Judha mengatakan KBRI juga telah mengeluarkan imbauan kepada WNI untuk waspada, menghindari kerumunan, menaati instruksi otoritas setempat dan segera menghubungi hotline KBRI di Dhaka jika menghadapi keadaan darurat.

Berdasarkan data laporan mandiri KBRI Dhaka, terdapat 563 WNI yang saat ini tinggal di Bangladesh.

Demonstrasi di Bangladesh yang mengakibatkan bentrokan antara mahasiswa, aktivis pro-pemerintah dan petugas polisi Bangladesh juga menyebabkan ratusan orang terluka.
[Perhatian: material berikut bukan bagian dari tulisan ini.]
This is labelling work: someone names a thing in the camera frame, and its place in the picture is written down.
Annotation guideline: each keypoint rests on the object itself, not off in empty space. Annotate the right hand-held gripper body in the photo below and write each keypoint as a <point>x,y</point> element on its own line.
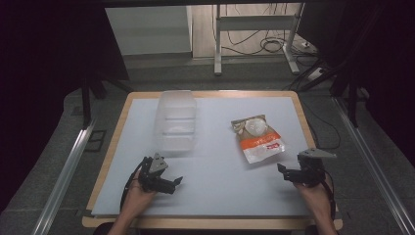
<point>310,171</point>

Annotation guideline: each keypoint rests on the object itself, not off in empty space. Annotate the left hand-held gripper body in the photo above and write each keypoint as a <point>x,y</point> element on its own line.
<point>152,173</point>

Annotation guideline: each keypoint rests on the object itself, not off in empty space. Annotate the orange and white snack bag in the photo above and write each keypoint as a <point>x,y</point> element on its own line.
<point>259,140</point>

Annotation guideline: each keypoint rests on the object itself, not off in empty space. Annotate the clear plastic container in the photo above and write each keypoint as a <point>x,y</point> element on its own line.
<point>176,122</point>

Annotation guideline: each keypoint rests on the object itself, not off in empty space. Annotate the person's left hand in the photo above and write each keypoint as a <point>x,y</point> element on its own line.
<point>138,195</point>

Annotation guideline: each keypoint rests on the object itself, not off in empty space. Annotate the person's right hand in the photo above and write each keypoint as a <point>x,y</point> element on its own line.
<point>313,197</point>

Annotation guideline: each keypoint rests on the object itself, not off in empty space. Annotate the white table mat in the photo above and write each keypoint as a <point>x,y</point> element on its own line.
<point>212,182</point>

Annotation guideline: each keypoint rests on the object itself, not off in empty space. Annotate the wooden table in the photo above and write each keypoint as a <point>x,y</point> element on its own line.
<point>202,223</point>

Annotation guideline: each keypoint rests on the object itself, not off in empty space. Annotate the black stand legs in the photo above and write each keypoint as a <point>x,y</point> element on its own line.
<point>352,98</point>
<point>86,101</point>

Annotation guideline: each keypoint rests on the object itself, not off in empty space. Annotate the white power strip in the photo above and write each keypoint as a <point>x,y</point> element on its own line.
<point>315,73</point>

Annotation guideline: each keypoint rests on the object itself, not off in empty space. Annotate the dark curtain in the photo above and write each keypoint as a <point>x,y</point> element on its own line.
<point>388,65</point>
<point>39,65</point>

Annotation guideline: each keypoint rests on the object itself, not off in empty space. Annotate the white cabinet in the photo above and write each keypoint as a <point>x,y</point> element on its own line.
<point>147,31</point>

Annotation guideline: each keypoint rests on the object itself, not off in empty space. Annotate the aluminium floor rail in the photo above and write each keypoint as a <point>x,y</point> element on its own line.
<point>372,163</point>
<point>63,182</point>

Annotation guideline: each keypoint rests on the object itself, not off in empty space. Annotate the white metal desk frame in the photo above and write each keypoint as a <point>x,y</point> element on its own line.
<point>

Bentrokan itu terjadi setelah berminggu-minggu protes mahasiswa yang damai terhadap sistem kuota pekerjaan pemerintah.

Mahasiswa meminta agar skema berbasis prestasi diterapkan.

Pemerintah Bangladesh saat ini menerapkan sistem kuota yang memberikan hingga 30 persen pekerjaan di pemerintahan kepada keluarga veteran perang tahun 1971.

Menurut para kritikus, sistem ini diskriminatif karena hanya menguntungkan anak-anak pro-Perdana Menteri Sheikh Hasina dan merugikan anak-anak berprestasi.

Pada tahun 2018, pemerintahan Hasina menghentikan sistem kuota ini menyusul protes besar-besaran mahasiswa.

Namun bulan lalu, Pengadilan Tinggi Bangladesh membatalkan keputusan tersebut dan menerapkan kembali sistem kuota setelah keluarga para veteran tahun 1971 mengajukan petisi.